**Collected data:**
┄┄┄┄┄┄
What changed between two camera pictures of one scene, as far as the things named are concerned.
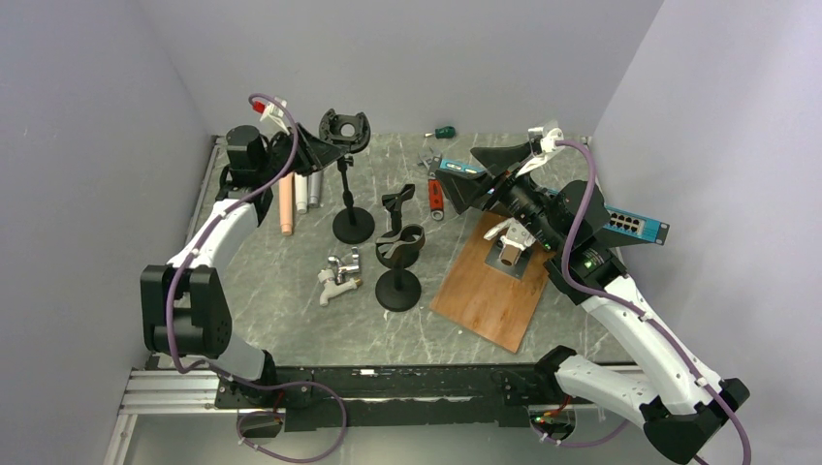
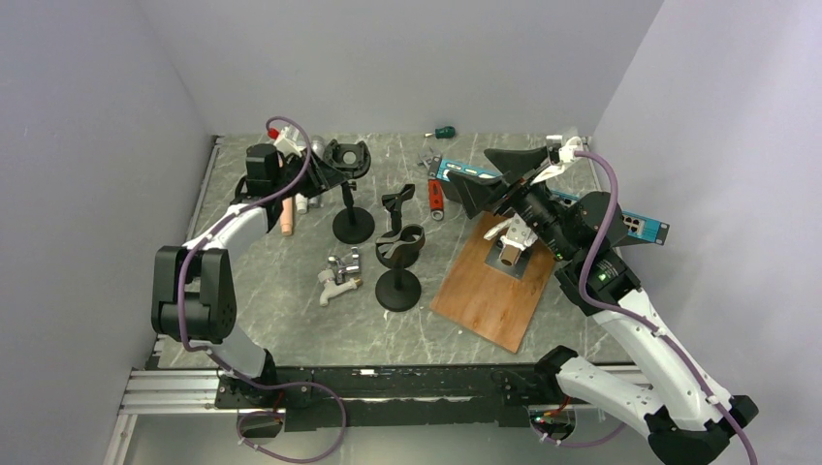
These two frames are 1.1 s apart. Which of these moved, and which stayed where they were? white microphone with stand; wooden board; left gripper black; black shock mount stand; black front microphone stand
Moved: black shock mount stand; left gripper black
Stayed: wooden board; black front microphone stand; white microphone with stand
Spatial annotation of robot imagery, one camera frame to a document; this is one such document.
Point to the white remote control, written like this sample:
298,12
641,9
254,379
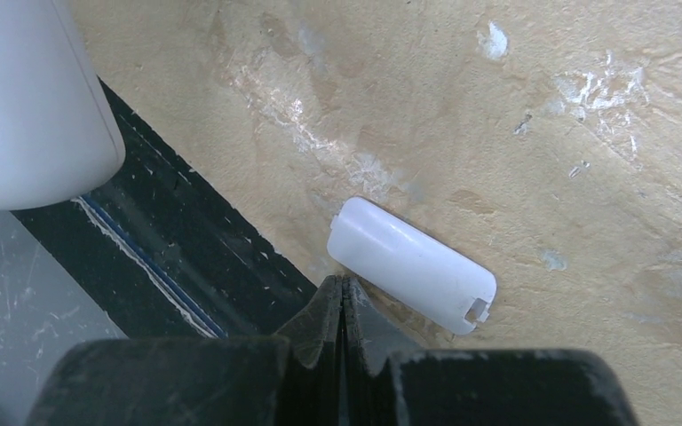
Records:
58,136

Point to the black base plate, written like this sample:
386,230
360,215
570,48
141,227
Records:
163,253

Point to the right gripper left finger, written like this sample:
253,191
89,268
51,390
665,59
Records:
289,377

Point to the white battery cover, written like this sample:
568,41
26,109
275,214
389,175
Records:
412,267

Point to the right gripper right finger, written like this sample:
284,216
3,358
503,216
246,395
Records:
393,380

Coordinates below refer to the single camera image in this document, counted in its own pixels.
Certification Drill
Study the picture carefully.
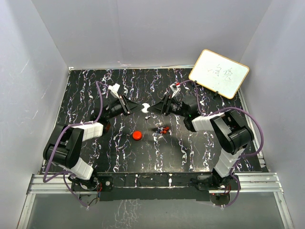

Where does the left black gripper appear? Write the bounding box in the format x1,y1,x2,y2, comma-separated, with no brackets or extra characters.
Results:
105,94,144,121

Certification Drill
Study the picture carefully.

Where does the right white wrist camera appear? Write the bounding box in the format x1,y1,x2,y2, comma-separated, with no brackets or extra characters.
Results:
170,83,181,98

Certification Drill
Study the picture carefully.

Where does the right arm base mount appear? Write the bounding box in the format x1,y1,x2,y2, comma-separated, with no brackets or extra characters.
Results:
190,175,239,191

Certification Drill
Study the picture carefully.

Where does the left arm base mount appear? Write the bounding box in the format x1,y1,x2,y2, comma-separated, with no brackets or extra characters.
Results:
68,176,113,192

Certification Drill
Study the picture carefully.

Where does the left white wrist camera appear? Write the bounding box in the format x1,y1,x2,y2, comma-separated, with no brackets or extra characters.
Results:
108,83,121,99

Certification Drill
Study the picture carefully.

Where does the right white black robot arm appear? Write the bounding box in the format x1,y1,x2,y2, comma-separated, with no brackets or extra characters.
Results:
147,95,254,189

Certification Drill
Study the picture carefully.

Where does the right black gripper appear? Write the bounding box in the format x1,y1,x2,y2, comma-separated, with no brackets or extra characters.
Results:
148,94,188,118

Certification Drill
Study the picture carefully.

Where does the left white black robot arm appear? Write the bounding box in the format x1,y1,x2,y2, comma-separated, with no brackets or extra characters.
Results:
43,95,145,190

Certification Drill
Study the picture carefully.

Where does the red earbud charging case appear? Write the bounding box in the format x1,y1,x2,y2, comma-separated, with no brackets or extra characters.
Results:
132,131,142,141

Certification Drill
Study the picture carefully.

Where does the small whiteboard yellow frame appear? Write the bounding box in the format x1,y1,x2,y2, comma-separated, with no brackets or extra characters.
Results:
189,49,250,99

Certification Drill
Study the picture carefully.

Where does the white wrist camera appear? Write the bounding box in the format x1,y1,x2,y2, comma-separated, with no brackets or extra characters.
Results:
170,83,181,98
108,83,121,99

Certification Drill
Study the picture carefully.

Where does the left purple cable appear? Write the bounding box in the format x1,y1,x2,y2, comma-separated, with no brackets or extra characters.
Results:
42,81,112,183

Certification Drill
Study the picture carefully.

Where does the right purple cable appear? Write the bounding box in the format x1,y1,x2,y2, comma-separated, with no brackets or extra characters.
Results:
177,80,264,167

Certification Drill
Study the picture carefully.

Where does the aluminium front rail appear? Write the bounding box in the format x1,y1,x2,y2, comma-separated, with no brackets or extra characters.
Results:
27,173,283,194

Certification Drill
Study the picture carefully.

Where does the purple cable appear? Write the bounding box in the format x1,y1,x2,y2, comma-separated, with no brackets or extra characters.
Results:
42,81,112,183
177,80,264,167

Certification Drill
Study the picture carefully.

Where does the white earbud charging case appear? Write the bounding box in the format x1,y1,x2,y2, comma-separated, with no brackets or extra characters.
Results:
141,103,150,114

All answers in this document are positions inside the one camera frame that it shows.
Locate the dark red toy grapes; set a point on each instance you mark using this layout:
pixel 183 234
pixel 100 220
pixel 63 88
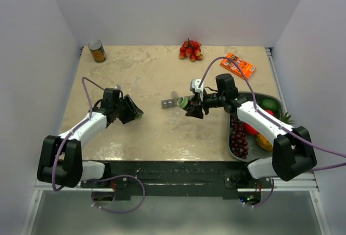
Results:
pixel 238 143

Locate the red toy apple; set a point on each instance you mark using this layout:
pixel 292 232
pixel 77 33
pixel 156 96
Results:
pixel 259 120

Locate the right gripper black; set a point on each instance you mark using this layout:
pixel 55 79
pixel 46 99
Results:
pixel 199 104

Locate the aluminium frame rail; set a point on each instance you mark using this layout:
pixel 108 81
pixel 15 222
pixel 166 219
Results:
pixel 304 182

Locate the tin can fruit label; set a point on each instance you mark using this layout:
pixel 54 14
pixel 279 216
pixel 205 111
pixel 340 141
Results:
pixel 97 51

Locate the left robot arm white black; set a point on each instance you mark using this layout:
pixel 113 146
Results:
pixel 61 163

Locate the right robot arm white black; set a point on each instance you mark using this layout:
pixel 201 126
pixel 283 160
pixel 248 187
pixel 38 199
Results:
pixel 292 153

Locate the green toy avocado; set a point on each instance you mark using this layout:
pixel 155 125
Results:
pixel 269 104

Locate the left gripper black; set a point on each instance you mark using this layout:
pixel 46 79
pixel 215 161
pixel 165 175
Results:
pixel 131 113

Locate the green lidded pill bottle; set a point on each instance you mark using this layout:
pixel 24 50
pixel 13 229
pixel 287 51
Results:
pixel 184 103

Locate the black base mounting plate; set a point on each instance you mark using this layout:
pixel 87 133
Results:
pixel 175 179

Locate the red toy fruit bunch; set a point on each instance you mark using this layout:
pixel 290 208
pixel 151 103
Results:
pixel 191 50

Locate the orange cardboard box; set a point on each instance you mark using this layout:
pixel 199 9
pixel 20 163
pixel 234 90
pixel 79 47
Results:
pixel 238 66

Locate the toy pineapple orange yellow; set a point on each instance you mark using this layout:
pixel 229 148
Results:
pixel 263 142
┄┄┄┄┄┄
**Work request:** Each line above has to be returned exactly. Drop the pictures.

**Answer space:**
What changed between two camera pictures of one scene, as far as the things named are concerned.
These two frames are 1.1 s apart. Which of these moved, and which stayed where they were? white microphone with stand; wooden board; left gripper black; black shock mount stand; black front microphone stand
Moved: black shock mount stand; left gripper black
Stayed: wooden board; black front microphone stand; white microphone with stand
Spatial annotation of robot imagery, one camera frame to a document; this is one such document.
Point to the white remote control, written like this sample:
298,12
641,9
254,379
Records:
58,136

Point to the black base plate, written like this sample:
386,230
360,215
570,48
141,227
Records:
163,253

Point to the right gripper left finger, written like this sample:
253,191
89,268
51,390
665,59
Records:
289,377

Point to the white battery cover, written like this sample:
568,41
26,109
275,214
389,175
Records:
412,267

Point to the right gripper right finger, written like this sample:
284,216
3,358
503,216
246,395
Records:
393,380

Coordinates below refer to the single camera image in this document, counted in its own pixels.
Certification Drill
Study the picture carefully.

Where does the left black gripper appear? Write the bounding box in the format x1,y1,x2,y2, comma-separated, with no brackets or extra characters.
Results:
105,94,144,121

Certification Drill
Study the picture carefully.

Where does the right white wrist camera appear? Write the bounding box in the format x1,y1,x2,y2, comma-separated, with no brackets or extra characters.
Results:
170,83,181,98

Certification Drill
Study the picture carefully.

Where does the right arm base mount appear? Write the bounding box in the format x1,y1,x2,y2, comma-separated, with no brackets or extra characters.
Results:
190,175,239,191

Certification Drill
Study the picture carefully.

Where does the left arm base mount appear? Write the bounding box in the format x1,y1,x2,y2, comma-separated, with no brackets or extra characters.
Results:
68,176,113,192

Certification Drill
Study the picture carefully.

Where does the left white wrist camera appear? Write the bounding box in the format x1,y1,x2,y2, comma-separated, with no brackets or extra characters.
Results:
108,83,121,99

Certification Drill
Study the picture carefully.

Where does the right white black robot arm appear? Write the bounding box in the format x1,y1,x2,y2, comma-separated, with no brackets or extra characters.
Results:
147,95,254,189

Certification Drill
Study the picture carefully.

Where does the right black gripper appear? Write the bounding box in the format x1,y1,x2,y2, comma-separated, with no brackets or extra characters.
Results:
148,94,188,118

Certification Drill
Study the picture carefully.

Where does the left white black robot arm appear? Write the bounding box in the format x1,y1,x2,y2, comma-separated, with no brackets or extra characters.
Results:
43,95,145,190

Certification Drill
Study the picture carefully.

Where does the red earbud charging case appear? Write the bounding box in the format x1,y1,x2,y2, comma-separated, with no brackets or extra characters.
Results:
132,131,142,141

Certification Drill
Study the picture carefully.

Where does the small whiteboard yellow frame appear? Write the bounding box in the format x1,y1,x2,y2, comma-separated, with no brackets or extra characters.
Results:
189,49,250,99

Certification Drill
Study the picture carefully.

Where does the white wrist camera appear? Write the bounding box in the format x1,y1,x2,y2, comma-separated, with no brackets or extra characters.
Results:
170,83,181,98
108,83,121,99

Certification Drill
Study the picture carefully.

Where does the left purple cable appear? Write the bounding box in the format x1,y1,x2,y2, comma-separated, with no brackets or extra characters.
Results:
42,81,112,183

Certification Drill
Study the picture carefully.

Where does the right purple cable appear? Write the bounding box in the format x1,y1,x2,y2, comma-separated, with no brackets or extra characters.
Results:
177,80,264,167

Certification Drill
Study the picture carefully.

Where does the aluminium front rail appear? Write the bounding box in the format x1,y1,x2,y2, comma-separated, with no brackets or extra characters.
Results:
27,173,283,194

Certification Drill
Study the picture carefully.

Where does the purple cable appear? Write the bounding box in the format x1,y1,x2,y2, comma-separated, with no brackets or extra characters.
Results:
42,81,112,183
177,80,264,167

Certification Drill
Study the picture carefully.

Where does the white earbud charging case appear? Write the bounding box in the format x1,y1,x2,y2, comma-separated, with no brackets or extra characters.
Results:
141,103,150,114

All answers in this document are positions inside the one camera frame that it shows.
Locate the dark red toy grapes; set a point on each instance you mark using this layout:
pixel 183 234
pixel 100 220
pixel 63 88
Results:
pixel 238 143

Locate the red toy apple; set a point on each instance you mark using this layout:
pixel 292 232
pixel 77 33
pixel 156 96
Results:
pixel 259 120

Locate the right gripper black; set a point on each instance you mark using this layout:
pixel 55 79
pixel 46 99
Results:
pixel 199 104

Locate the aluminium frame rail; set a point on each instance you mark using this layout:
pixel 108 81
pixel 15 222
pixel 166 219
Results:
pixel 304 182

Locate the tin can fruit label; set a point on each instance you mark using this layout:
pixel 54 14
pixel 279 216
pixel 205 111
pixel 340 141
Results:
pixel 97 51

Locate the left robot arm white black; set a point on each instance you mark using this layout:
pixel 113 146
Results:
pixel 61 163

Locate the right robot arm white black; set a point on each instance you mark using this layout:
pixel 201 126
pixel 283 160
pixel 248 187
pixel 38 199
Results:
pixel 292 153

Locate the green toy avocado; set a point on each instance you mark using this layout:
pixel 155 125
Results:
pixel 269 104

Locate the left gripper black; set a point on each instance you mark using this layout:
pixel 46 79
pixel 215 161
pixel 165 175
Results:
pixel 131 113

Locate the green lidded pill bottle; set a point on each instance you mark using this layout:
pixel 24 50
pixel 13 229
pixel 287 51
Results:
pixel 184 103

Locate the black base mounting plate; set a point on each instance you mark using this layout:
pixel 87 133
Results:
pixel 175 179

Locate the red toy fruit bunch; set a point on each instance you mark using this layout:
pixel 290 208
pixel 151 103
Results:
pixel 191 50

Locate the orange cardboard box; set a point on each instance you mark using this layout:
pixel 199 9
pixel 20 163
pixel 234 90
pixel 79 47
Results:
pixel 238 66

Locate the toy pineapple orange yellow; set a point on each instance you mark using this layout:
pixel 229 148
Results:
pixel 263 142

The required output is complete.